*EXERCISE BRIEF*: Every line in the records below between the one holding "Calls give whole" and the one holding "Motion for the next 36", inclusive, is to be set down exactly; all other lines are to be left out.

*DATA LISTING*:

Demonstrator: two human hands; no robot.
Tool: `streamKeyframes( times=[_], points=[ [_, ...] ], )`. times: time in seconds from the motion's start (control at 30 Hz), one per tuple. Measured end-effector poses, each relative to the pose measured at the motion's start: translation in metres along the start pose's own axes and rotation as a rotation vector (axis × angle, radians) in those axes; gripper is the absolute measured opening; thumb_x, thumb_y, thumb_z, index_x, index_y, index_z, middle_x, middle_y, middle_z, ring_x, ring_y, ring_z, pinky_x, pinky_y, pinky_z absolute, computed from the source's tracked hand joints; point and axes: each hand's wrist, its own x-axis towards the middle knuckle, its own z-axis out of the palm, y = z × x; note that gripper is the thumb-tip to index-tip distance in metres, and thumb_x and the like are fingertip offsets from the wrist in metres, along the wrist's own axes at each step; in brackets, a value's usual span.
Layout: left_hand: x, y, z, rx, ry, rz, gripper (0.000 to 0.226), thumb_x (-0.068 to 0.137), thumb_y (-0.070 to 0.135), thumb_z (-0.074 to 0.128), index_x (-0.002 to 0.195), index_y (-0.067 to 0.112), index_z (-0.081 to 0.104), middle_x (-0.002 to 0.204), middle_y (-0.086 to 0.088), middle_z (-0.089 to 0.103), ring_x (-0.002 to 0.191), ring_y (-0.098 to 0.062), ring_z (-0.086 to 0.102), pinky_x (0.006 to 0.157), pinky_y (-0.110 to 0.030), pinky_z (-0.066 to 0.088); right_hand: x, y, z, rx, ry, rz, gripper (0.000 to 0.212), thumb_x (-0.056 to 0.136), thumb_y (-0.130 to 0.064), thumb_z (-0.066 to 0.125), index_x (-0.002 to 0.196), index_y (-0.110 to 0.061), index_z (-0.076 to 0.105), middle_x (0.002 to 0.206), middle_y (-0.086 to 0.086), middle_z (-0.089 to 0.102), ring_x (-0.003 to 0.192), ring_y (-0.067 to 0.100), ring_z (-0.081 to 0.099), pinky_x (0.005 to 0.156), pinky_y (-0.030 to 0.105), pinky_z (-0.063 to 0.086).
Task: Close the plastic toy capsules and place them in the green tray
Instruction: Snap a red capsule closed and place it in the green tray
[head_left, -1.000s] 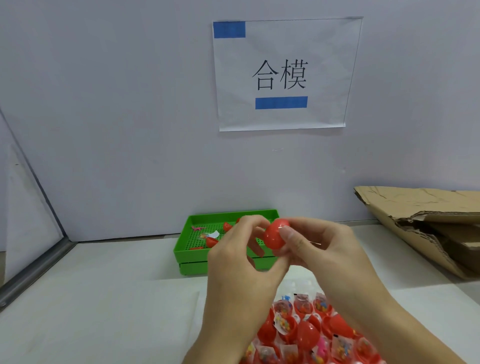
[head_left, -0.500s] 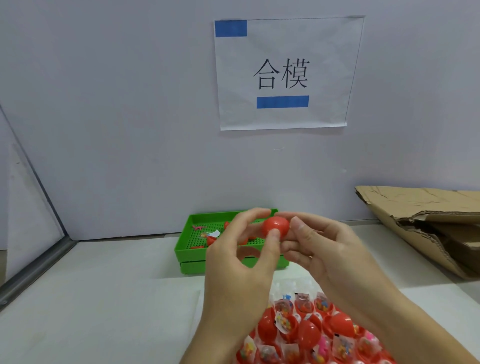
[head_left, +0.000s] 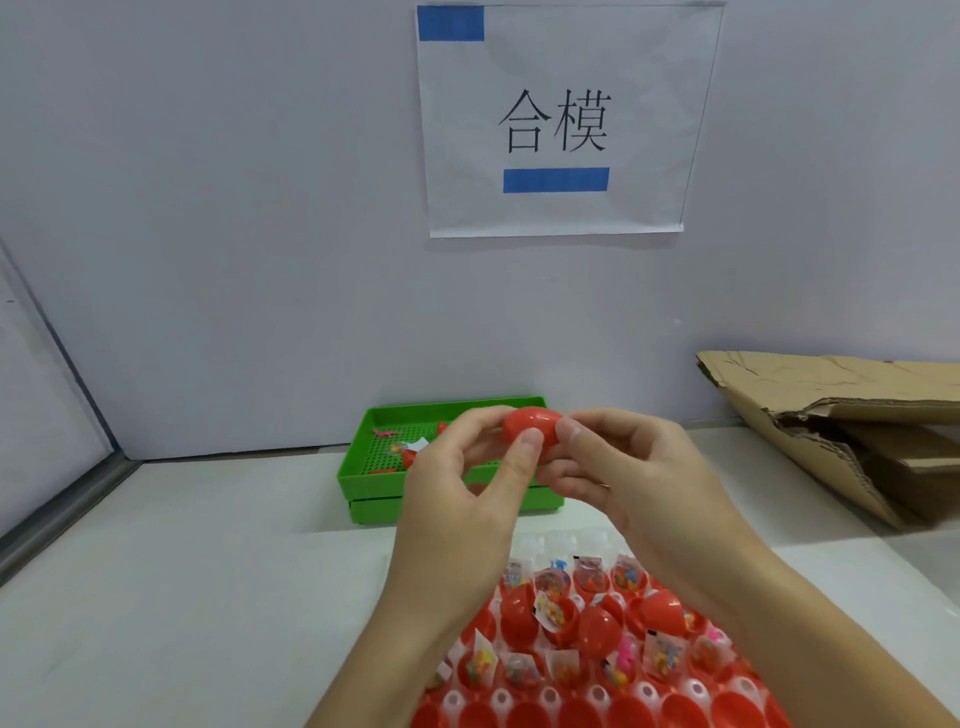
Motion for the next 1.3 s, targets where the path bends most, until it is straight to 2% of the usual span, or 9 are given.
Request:
streamKeyframes(
  times=[0.4,0.53,0.67,0.77,0.87,1.0,1.1,1.2,1.3],
  points=[
    [0.001,-0.006,-0.006,0.138,0.029,-0.152,0.044,0.075,0.071,0.046,0.092,0.036,0.068,0.090,0.020,0.073,0.089,0.011,0.063,0.088,-0.035,0.057,0.014,0.005,-0.002,-0.060,-0.041,0.042,0.016,0.092,-0.011,0.068,0.108,-0.008,0.071,0.087,0.007,0.078,0.081,0.020,0.076,0.073,0.021,0.057],
    [0.002,-0.002,-0.007,0.121,0.046,-0.202,0.053,0.070,0.079,0.038,0.096,0.038,0.062,0.094,0.022,0.069,0.091,0.016,0.059,0.093,-0.038,0.055,0.050,0.003,-0.031,0.460,0.259,0.210,0.021,0.099,-0.014,0.058,0.104,0.006,0.060,0.082,0.016,0.075,0.075,0.021,0.075,0.062,0.021,0.059],
    [0.002,0.004,-0.008,0.136,0.063,-0.180,0.053,0.073,0.077,0.034,0.094,0.038,0.063,0.094,0.037,0.064,0.089,0.015,0.059,0.090,-0.039,0.054,0.089,0.008,-0.078,0.579,0.657,0.282,0.025,0.103,-0.021,0.053,0.107,0.004,0.054,0.098,0.019,0.067,0.074,0.021,0.069,0.049,0.018,0.054],
    [0.003,0.005,-0.008,0.125,0.078,-0.186,0.054,0.072,0.077,0.034,0.093,0.037,0.064,0.093,0.036,0.065,0.089,0.014,0.060,0.091,-0.040,0.054,0.110,0.018,-0.106,0.653,0.777,0.318,0.032,0.103,-0.018,0.053,0.124,0.005,0.051,0.111,0.018,0.064,0.068,0.018,0.064,0.041,0.015,0.051],
    [0.004,0.004,-0.007,0.104,0.087,-0.198,0.054,0.071,0.075,0.035,0.093,0.036,0.066,0.093,0.033,0.066,0.088,0.012,0.061,0.092,-0.042,0.053,0.125,0.022,-0.124,0.742,0.874,0.294,0.030,0.104,-0.023,0.051,0.113,0.005,0.052,0.115,0.018,0.067,0.062,0.018,0.063,0.036,0.018,0.049],
    [0.003,0.005,-0.006,0.097,0.078,-0.199,0.056,0.071,0.077,0.036,0.094,0.036,0.067,0.097,0.031,0.067,0.089,0.011,0.061,0.091,-0.043,0.054,0.138,0.021,-0.137,0.928,1.017,0.168,0.035,0.107,-0.021,0.028,0.106,0.009,0.046,0.126,0.022,0.062,0.040,0.022,0.062,0.072,0.024,0.060],
    [0.001,0.006,-0.004,0.089,0.067,-0.208,0.058,0.070,0.078,0.036,0.093,0.035,0.069,0.096,0.031,0.068,0.089,0.011,0.062,0.090,-0.044,0.054,0.134,0.019,-0.136,0.932,1.022,0.227,0.047,0.105,-0.024,0.023,0.136,0.007,0.040,0.126,0.028,0.061,0.072,0.030,0.072,0.087,0.029,0.059],
    [0.000,0.008,-0.004,0.100,0.061,-0.217,0.057,0.069,0.077,0.037,0.091,0.036,0.069,0.093,0.030,0.068,0.087,0.010,0.062,0.089,-0.044,0.054,0.120,0.025,-0.122,0.710,0.834,0.333,0.044,0.104,-0.014,0.022,0.132,0.011,0.044,0.106,0.024,0.065,0.075,0.027,0.069,0.052,0.019,0.058],
    [0.001,0.008,-0.006,0.119,0.037,-0.220,0.050,0.070,0.072,0.041,0.090,0.036,0.070,0.091,0.028,0.069,0.085,0.008,0.063,0.087,-0.041,0.054,0.103,0.029,-0.106,0.477,0.576,0.419,0.031,0.102,-0.007,0.033,0.116,0.010,0.055,0.092,0.019,0.067,0.074,0.024,0.067,0.042,0.018,0.051]
  ],
)
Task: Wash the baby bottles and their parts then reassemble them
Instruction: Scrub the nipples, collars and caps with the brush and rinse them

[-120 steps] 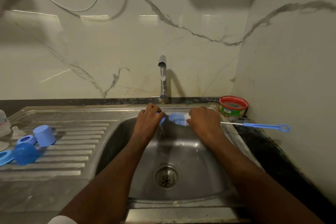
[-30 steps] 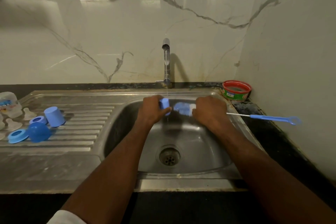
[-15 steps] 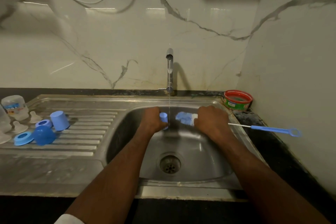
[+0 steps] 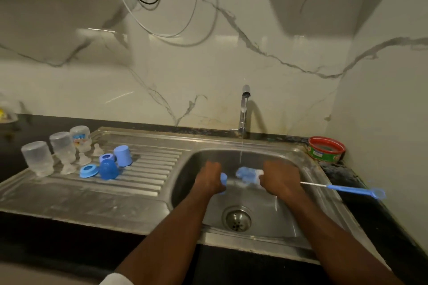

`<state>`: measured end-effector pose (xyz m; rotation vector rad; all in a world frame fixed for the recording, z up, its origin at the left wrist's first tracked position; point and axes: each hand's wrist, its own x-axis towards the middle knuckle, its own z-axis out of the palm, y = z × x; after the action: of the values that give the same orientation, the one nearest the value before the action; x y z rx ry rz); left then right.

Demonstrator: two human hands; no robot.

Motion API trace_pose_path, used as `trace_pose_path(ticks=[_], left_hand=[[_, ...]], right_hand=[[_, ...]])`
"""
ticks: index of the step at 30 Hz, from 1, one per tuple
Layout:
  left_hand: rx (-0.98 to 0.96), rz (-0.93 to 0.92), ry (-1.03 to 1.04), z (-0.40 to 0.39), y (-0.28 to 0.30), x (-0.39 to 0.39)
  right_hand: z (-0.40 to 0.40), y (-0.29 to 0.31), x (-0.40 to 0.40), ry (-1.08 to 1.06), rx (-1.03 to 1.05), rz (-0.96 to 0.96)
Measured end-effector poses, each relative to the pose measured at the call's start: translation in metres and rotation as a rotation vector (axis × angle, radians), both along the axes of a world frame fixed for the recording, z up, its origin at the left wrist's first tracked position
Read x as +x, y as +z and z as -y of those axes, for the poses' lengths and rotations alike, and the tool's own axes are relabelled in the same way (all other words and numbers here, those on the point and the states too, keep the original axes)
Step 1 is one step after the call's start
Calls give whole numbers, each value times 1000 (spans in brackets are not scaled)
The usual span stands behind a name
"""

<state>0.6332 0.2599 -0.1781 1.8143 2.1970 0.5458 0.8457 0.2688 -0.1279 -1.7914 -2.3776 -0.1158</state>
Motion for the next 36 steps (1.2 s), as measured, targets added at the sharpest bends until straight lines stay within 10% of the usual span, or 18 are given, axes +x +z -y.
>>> trace_pose_path(ticks=[12,36], left_hand=[[260,233,82,-6,9,-18],[82,-372,369,28,99,-246]], right_hand=[[-13,8,1,2,227,-102],[6,43,-229,292,-9,-304]])
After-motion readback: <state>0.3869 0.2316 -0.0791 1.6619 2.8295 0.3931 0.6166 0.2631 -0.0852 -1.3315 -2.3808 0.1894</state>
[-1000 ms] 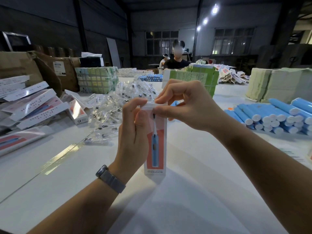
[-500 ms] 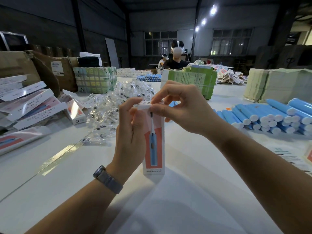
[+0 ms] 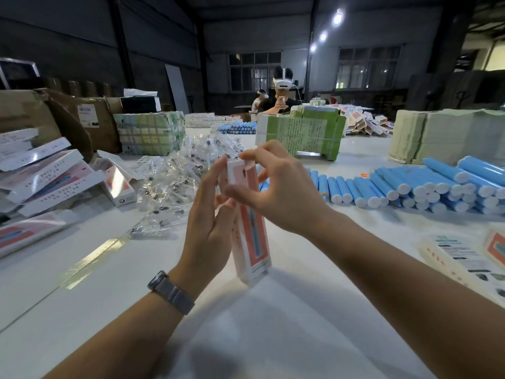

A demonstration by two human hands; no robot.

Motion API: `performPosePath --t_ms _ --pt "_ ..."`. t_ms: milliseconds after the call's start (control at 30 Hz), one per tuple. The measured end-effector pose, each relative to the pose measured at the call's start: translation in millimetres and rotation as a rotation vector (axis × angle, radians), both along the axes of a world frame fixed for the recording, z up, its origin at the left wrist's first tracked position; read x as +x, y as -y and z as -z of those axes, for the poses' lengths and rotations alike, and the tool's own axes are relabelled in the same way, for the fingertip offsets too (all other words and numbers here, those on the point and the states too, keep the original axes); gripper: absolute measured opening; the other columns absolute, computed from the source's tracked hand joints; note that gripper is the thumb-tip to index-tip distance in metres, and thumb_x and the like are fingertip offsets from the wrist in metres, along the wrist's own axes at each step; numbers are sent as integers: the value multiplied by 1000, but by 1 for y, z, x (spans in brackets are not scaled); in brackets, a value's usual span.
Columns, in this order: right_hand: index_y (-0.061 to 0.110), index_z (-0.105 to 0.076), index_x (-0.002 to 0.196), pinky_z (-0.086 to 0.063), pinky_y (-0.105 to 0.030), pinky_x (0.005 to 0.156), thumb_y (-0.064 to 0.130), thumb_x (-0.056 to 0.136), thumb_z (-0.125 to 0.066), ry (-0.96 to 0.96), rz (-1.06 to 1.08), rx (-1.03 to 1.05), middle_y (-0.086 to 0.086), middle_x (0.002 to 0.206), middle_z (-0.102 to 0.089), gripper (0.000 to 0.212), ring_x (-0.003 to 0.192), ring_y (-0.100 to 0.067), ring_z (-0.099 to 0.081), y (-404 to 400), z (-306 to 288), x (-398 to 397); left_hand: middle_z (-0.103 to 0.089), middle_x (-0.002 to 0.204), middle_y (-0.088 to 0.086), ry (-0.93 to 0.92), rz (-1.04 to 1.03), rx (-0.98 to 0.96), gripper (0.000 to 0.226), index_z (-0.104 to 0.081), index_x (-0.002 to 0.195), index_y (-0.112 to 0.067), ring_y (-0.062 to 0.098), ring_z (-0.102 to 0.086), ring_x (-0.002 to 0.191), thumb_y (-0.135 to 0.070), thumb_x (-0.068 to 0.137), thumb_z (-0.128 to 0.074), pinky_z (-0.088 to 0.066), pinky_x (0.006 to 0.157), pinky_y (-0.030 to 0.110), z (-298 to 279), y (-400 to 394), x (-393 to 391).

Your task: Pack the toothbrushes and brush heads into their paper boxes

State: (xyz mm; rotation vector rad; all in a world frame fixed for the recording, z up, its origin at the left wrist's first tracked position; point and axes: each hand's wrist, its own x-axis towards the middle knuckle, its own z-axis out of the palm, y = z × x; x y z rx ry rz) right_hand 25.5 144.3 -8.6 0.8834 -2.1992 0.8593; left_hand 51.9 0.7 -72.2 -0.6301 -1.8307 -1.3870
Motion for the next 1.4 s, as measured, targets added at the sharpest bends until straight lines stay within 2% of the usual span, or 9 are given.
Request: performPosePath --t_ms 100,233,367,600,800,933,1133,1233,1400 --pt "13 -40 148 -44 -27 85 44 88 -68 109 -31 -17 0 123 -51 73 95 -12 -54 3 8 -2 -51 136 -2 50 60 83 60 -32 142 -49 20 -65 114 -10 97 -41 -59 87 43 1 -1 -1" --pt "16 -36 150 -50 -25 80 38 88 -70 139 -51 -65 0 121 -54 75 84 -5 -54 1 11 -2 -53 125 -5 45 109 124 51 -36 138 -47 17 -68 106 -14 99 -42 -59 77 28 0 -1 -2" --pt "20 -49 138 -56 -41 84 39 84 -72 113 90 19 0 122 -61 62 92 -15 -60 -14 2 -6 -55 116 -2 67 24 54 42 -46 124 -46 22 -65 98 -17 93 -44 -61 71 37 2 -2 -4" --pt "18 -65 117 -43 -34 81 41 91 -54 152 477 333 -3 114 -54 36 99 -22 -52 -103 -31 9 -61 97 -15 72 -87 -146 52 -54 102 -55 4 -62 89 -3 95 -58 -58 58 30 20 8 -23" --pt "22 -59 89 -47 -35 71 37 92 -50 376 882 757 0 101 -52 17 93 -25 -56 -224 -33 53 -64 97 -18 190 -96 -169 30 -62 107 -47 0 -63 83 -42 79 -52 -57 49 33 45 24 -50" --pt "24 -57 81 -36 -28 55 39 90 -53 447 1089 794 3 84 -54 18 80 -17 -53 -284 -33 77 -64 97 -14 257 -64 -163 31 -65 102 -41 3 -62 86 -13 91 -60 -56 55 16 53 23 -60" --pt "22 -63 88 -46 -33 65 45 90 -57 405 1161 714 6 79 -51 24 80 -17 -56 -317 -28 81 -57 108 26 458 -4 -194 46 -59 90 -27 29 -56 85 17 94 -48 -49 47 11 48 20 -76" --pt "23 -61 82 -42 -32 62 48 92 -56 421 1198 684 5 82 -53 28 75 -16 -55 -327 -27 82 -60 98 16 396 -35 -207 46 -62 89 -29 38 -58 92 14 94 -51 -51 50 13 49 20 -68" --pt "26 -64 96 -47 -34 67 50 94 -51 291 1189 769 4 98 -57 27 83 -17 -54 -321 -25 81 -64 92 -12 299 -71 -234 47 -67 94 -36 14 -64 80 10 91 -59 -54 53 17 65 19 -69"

*TASK ANSWER*:
Calls give whole numbers, each value times 1000 (spans in brackets are not scaled)
The usual span stands behind a name
"""

<state>0.6332 0.2599 -0.1781 1.8143 2.1970 0.5458 0.8457 0.2688 -0.1279 -1.7914 -2.3776 -0.1158</state>
Motion for the next 36 steps (1.2 s), as measured, targets added at the sharpest bends until straight lines stay within 10% of the usual span, or 18 are given, axes +x +z -y.

This output is now complete.